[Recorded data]

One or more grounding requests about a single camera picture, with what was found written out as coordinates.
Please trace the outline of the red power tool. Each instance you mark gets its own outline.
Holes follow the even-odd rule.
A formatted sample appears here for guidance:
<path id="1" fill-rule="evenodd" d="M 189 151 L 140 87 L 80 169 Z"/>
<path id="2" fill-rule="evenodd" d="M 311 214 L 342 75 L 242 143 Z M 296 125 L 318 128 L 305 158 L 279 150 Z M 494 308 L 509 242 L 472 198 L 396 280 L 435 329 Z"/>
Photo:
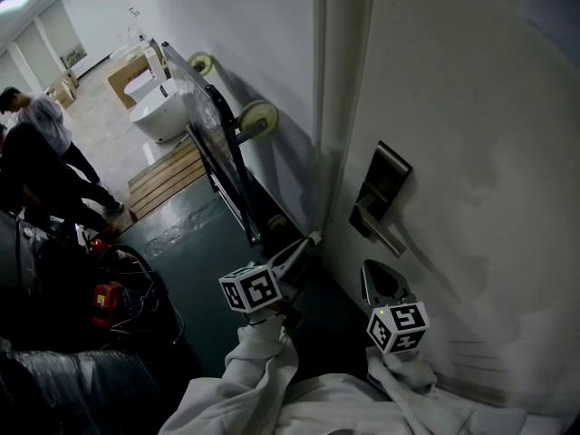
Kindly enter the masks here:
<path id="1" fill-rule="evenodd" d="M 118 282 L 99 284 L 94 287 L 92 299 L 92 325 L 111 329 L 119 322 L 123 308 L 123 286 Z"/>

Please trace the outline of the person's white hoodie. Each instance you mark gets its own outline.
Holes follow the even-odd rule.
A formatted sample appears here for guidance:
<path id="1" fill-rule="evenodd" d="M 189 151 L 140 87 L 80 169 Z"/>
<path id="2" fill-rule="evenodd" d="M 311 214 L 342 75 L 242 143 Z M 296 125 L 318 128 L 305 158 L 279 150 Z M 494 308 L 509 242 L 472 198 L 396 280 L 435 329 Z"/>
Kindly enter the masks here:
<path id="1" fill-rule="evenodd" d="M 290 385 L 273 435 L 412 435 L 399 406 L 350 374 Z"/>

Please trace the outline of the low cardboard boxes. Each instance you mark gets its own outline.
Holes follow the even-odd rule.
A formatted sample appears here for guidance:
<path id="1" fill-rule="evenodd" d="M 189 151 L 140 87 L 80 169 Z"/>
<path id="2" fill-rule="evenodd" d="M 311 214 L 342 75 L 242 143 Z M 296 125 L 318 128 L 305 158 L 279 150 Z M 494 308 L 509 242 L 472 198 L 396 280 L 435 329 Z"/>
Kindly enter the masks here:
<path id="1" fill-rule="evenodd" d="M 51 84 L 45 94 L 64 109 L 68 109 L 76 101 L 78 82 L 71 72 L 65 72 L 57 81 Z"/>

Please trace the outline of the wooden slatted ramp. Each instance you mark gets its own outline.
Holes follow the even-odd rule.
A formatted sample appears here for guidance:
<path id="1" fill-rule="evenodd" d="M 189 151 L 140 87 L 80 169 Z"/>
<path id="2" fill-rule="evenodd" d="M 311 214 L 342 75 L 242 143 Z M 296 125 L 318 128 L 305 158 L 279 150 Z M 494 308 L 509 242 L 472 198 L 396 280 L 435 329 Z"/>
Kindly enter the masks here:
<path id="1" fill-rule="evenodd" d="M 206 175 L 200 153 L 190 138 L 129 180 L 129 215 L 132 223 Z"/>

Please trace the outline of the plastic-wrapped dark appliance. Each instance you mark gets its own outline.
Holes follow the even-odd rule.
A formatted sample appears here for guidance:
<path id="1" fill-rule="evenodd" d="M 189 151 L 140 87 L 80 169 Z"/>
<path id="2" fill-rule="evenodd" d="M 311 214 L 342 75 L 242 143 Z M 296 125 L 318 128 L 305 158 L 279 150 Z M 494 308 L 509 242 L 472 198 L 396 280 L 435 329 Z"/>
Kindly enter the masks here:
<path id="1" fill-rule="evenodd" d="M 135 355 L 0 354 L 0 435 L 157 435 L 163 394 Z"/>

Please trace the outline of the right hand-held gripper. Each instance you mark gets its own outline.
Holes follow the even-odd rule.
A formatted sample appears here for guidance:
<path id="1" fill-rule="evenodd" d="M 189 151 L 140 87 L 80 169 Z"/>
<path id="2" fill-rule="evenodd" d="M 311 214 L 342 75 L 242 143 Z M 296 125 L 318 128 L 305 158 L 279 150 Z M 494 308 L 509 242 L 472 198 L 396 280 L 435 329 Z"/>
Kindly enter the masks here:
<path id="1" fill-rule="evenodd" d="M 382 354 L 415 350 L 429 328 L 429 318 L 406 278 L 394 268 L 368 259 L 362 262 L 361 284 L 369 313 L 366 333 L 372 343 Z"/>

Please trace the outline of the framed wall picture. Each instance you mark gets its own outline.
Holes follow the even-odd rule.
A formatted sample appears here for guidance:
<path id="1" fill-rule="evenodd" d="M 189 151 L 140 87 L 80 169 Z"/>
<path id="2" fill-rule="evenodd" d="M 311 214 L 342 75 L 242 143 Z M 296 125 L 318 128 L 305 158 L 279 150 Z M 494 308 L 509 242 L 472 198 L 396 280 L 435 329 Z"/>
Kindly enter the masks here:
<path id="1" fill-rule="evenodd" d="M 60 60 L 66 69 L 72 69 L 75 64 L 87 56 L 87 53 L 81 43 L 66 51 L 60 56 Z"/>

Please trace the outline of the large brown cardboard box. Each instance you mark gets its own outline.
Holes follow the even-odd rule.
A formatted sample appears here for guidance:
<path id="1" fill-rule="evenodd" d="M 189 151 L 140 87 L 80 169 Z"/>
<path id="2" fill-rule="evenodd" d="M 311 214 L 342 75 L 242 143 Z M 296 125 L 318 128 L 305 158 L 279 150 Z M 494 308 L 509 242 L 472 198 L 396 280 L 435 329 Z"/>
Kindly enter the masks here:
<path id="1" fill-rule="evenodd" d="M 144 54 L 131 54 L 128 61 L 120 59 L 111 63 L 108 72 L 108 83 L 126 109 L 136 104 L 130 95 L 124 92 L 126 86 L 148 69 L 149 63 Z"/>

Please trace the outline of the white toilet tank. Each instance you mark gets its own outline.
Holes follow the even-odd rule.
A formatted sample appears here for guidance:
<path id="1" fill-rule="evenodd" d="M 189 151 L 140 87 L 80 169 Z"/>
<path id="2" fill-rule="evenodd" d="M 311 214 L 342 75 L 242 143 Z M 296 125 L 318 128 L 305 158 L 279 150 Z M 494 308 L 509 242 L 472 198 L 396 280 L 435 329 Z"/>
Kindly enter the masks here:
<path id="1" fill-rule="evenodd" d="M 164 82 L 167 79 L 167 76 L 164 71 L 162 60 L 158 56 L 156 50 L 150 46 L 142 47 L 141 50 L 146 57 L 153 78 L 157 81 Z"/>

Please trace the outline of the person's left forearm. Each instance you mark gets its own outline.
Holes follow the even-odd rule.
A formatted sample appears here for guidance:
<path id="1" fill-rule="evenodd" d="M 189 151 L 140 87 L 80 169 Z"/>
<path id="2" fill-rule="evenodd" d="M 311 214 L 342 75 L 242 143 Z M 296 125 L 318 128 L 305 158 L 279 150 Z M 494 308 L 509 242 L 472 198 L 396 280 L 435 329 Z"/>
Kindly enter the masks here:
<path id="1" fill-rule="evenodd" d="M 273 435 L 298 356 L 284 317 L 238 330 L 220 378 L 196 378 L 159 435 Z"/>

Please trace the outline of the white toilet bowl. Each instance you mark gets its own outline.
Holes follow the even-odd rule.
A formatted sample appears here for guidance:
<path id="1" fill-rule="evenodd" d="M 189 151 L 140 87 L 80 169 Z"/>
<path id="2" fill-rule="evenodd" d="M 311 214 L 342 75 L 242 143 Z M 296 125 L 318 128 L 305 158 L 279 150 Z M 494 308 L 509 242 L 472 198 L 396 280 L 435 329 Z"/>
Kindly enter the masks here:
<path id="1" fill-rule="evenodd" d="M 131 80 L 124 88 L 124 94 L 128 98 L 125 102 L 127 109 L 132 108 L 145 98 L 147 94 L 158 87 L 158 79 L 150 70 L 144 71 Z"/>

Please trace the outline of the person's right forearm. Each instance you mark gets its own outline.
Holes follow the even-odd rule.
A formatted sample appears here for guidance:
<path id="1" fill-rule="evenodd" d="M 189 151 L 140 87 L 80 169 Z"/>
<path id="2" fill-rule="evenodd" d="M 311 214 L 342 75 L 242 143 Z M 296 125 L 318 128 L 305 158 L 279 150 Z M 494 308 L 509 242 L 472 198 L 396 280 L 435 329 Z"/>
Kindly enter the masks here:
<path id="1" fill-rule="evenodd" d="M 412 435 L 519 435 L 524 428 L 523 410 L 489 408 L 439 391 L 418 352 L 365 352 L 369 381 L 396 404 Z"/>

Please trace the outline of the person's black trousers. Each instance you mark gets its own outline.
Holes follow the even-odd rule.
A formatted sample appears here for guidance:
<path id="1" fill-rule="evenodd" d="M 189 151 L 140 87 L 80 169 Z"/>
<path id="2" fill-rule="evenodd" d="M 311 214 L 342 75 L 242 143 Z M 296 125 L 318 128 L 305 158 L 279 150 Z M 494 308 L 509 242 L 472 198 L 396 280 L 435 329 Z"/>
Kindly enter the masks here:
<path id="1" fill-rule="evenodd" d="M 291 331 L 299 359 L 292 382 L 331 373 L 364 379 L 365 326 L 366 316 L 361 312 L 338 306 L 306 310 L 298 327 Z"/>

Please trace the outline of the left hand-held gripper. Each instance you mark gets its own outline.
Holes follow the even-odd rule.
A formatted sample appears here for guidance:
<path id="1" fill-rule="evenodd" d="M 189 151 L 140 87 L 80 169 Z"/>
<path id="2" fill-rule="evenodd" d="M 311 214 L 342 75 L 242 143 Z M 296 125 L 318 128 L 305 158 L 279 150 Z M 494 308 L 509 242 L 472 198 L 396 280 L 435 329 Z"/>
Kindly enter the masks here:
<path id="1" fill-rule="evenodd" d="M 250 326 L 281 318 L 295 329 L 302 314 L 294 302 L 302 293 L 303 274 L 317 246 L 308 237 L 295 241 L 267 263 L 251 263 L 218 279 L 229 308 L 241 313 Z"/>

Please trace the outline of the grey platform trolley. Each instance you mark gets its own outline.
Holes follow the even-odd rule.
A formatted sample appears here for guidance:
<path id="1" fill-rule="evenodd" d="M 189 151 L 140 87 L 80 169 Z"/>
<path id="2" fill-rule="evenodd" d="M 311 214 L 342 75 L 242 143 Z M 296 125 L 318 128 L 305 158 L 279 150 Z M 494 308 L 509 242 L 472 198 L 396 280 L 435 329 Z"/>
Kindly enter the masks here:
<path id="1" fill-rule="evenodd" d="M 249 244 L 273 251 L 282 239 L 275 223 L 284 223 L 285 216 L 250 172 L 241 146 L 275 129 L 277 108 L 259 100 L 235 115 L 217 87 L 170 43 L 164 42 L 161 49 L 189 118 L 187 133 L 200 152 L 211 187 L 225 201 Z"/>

— WHAT YOU SHOULD DO —
List, from the entries above, every line in which the word "cardboard" shows up.

— ANSWER TO THE PROBLEM —
Please trace the outline of the low cardboard boxes. Each instance you mark gets its own outline.
Please trace the outline of the large brown cardboard box. Each instance you mark gets its own outline.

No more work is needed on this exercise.